Results and Discussion

Regioselective acylation of thiamphenicol using vinyl esters

Based on the excellent results achieved in the selective acylation of chloramphenicol (2),12 reactions were carried out in the presence of 5 eq of different vinyl esters presenting different chain length such as acetate (4a), propionate (4b), decanoate (4c), laurate (4d) and palmitate (4e). Candida antarctica lipase type B (CAL-B, ratio 1:1 m/m with respect to 1) was selected as biocatalyst, using acetonitrile as solvent (Table 1).

All acylation reactions occurred with complete regioselectivity towards the primary alcohol, obtaining monoesters 5a-e with full conversion after 24 h. Then, we decided to monitor the reactions at shorter reaction times (1-3 h). Satisfyingly, the biotransformations reached complete conversions, requiring slightly longer reaction times for those vinyl esters with a longer chain (4c-e, entries 3-5). The corresponding thiamphenicol monoesters 5a-e were isolated with excellent yields after flash chromatography purification. These results are highly interesting as the chemical acylation of thiamphenicol with anhydrides or chloride acids led preferentially to the diacylated products 7a-e (37-61%) in the presence of an excess of the acyl donor, while only a minor amount of the 3'-monoester derivatives were obtained using 1.5 eq of the corresponding acylating agents (Scheme 1).


At this point, different experiments were carried out in order to find optimum conditions for the production of the corresponding monoesters. Focusing in the economic assessment of the biotransformation, the enzyme loading was reduced five times, recovering ester 5a after 2 h and 45 min with complete conversion and 98% isolated yield. Reactions were also performed with a higher thiamphenicol concentration (250 mmol L-1), finding for vinyl propionate (4b) the formation of the final product 5b in quantitative conversion and excellent isolated yield (97%) in a similar reaction time.

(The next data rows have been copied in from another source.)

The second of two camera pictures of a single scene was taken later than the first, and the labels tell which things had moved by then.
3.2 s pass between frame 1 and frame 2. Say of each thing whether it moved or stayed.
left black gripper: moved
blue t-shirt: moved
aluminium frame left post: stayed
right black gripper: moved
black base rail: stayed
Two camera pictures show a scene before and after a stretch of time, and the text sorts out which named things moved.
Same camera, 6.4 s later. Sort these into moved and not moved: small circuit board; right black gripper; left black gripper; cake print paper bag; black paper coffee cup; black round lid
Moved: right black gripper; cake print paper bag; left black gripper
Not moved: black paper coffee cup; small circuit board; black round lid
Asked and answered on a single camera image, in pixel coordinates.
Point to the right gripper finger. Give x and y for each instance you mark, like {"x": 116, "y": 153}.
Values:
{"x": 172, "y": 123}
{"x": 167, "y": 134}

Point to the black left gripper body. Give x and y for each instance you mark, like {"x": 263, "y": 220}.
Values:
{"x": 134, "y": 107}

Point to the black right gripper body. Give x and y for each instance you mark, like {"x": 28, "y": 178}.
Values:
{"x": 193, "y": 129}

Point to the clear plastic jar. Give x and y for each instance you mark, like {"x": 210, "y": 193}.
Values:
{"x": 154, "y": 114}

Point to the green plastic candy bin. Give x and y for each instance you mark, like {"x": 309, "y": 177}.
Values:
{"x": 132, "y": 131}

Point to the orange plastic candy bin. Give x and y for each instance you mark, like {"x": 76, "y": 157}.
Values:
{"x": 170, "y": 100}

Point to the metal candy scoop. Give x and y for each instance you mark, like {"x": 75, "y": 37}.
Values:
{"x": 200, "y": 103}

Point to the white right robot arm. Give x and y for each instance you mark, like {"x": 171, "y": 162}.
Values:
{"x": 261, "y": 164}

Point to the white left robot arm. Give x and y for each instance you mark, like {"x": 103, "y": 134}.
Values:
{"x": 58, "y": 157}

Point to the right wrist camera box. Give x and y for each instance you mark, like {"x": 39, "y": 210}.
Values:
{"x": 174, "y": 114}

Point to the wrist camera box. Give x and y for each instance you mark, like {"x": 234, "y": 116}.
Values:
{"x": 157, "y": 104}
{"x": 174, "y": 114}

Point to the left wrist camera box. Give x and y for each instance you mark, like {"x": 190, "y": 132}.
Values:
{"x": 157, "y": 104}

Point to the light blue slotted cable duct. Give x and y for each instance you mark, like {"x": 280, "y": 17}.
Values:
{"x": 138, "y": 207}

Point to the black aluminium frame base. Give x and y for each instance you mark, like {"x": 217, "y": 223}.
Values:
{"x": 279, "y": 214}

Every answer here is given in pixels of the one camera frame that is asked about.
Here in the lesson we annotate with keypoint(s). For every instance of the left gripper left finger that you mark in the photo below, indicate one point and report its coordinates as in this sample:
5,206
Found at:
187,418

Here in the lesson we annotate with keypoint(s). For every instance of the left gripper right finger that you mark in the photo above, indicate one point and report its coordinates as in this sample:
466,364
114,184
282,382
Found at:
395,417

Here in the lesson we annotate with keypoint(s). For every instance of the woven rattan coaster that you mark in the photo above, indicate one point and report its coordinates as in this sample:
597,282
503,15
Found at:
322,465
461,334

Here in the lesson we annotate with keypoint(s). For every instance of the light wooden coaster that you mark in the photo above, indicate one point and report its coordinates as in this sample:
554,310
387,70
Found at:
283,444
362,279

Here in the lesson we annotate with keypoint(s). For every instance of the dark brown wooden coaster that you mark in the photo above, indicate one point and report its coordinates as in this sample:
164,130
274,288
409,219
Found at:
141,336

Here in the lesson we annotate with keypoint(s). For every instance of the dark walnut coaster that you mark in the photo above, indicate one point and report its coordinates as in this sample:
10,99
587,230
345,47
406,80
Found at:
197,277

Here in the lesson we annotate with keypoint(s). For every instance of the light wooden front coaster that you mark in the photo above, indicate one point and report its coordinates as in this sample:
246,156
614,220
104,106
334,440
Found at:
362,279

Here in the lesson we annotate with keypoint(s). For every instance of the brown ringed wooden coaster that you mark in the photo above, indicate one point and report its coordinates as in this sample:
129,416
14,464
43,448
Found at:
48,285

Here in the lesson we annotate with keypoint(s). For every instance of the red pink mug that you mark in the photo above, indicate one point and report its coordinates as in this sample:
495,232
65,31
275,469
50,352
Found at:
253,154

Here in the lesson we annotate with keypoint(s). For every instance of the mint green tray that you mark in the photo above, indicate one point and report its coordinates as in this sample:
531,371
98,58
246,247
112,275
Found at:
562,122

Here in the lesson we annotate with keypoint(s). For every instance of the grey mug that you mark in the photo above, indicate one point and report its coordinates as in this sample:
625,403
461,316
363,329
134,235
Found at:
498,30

Scaling-up protocols of these acylation reactions were performed using 0.5 and 1 g of the starting material at 250 mmol L-1 substrate concentration. The processes were developed at 20 ºC using 5 eq of vinyl acetate (4a), obtaining the 3'-monoester 5a with total conversion after 2 h. Remarkably, the reactions occurred also with complete conversion employing only 2 eq of 4a but requiring in this case 3 h. Similarly, the reaction with 1 eq of vinyl propionate (4b) allowed the formation of the monoester 5b in 97% isolated yield at 100 mmol L-1 thiamphenicol concentration at 20 ºC. Finally, the recycling of the biocatalyst was analyzed, taking as model reactions the synthesis of monoesters 5a and 5c, which were studied through acylation reactions of thiamphenicol using 5 eq of vinyl acetate (4a) and vinyl decanoate (4c), respectively. Having in mind the reactivity of both esters, the biotransformations were carried out for 1 h with 4a, and 3 h for 4c, at 20 ºC and 100 mmol L-1 substrate concentration. It was demonstrated that CAL-B can be reused up to five times keeping unaltered its activity and regioselectivity in the presence of vinyl esters with both short and long chain esters.

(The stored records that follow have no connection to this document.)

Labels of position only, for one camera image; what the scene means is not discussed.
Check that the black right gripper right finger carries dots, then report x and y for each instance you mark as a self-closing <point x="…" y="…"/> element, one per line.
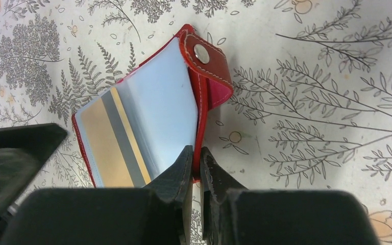
<point x="234" y="214"/>

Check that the brown credit card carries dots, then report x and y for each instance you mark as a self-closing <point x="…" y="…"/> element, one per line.
<point x="108" y="144"/>

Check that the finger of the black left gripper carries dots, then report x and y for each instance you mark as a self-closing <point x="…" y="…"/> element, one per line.
<point x="24" y="150"/>

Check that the red leather card holder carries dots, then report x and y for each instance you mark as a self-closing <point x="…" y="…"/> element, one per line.
<point x="168" y="96"/>

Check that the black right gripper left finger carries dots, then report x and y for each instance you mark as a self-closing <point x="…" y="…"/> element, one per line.
<point x="158" y="213"/>

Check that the floral patterned table mat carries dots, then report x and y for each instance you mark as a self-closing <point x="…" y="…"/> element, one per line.
<point x="312" y="103"/>

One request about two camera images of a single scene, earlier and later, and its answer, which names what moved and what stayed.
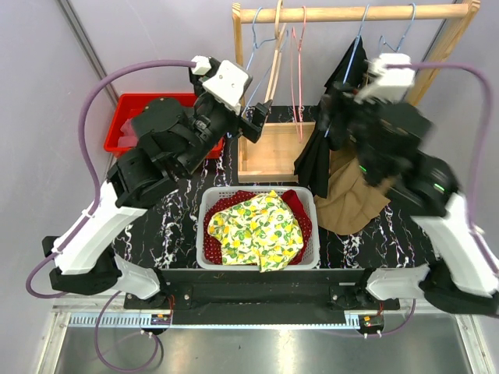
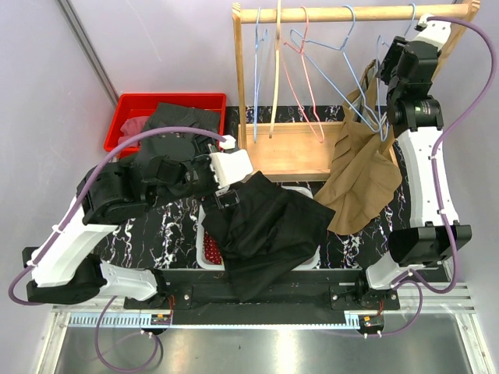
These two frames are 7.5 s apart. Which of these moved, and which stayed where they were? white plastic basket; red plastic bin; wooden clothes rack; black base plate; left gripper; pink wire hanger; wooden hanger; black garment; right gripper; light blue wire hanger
Moved: right gripper; left gripper; wooden hanger; black garment; light blue wire hanger; pink wire hanger
Stayed: white plastic basket; black base plate; wooden clothes rack; red plastic bin
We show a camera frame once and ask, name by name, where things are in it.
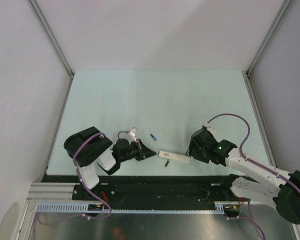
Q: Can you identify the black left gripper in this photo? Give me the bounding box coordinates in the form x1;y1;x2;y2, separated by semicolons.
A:
119;138;157;162

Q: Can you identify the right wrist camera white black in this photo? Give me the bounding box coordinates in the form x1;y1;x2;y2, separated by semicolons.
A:
204;123;217;136

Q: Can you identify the white slotted cable duct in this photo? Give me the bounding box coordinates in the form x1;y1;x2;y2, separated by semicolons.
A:
34;201;241;215

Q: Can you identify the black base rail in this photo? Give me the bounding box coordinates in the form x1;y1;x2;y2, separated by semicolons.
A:
41;175;249;212

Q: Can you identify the right aluminium frame post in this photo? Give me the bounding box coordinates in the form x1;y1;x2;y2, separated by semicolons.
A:
245;0;295;77

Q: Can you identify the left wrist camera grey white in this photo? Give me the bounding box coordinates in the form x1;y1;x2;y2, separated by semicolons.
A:
127;127;138;142

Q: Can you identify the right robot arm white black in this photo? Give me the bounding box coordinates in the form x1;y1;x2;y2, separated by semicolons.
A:
186;126;300;225

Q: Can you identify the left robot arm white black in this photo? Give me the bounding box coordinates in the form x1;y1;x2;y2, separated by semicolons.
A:
63;126;157;200

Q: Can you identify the left aluminium frame post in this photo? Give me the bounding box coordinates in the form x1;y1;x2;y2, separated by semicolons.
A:
27;0;75;80

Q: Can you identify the white remote control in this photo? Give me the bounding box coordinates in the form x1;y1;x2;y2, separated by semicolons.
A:
158;150;191;164

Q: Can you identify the aluminium frame post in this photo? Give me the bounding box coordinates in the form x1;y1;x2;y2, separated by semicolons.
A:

Regioselective hydrolysis of thiamphenicol esters

Lipase-catalyzed reactions offer clear advantages in terms of selectivity but also due to the complementarity of hydrolytic and synthetic reactions. For this reason, hydrolytic transformations over thiamphenicol diesters were studied in order to provide a useful route towards the 1'-monoesters. These compounds are difficult to achieve by conventional chemical methods due to the lack of selectivity but also because of the hindered accessibility towards this 1'-position. Diacetylated compound 7a was prepared using a small excess of acetic anhydride (6a) in the presence of triethylamine (Et3N) and 4-(N, N-dimethylamino)pyridine (DMAP) in dichloromethane (Scheme 1). Then, a set of hydrolases were employed for the development of the hydrolytic reactions over diester 7a. Hence, CAL-B, Candida antarctica lipase type A (CAL-A), Candida rugosa lipase (CRL), lipase AK from Pseudomonas fluorescens (AK), Rhizomucor miehei lipase (RML), Thermomyces lanuginosus lipase (TLL) and CLEA-alcalase from Bacillus subtilis esterase were tried (Table 2).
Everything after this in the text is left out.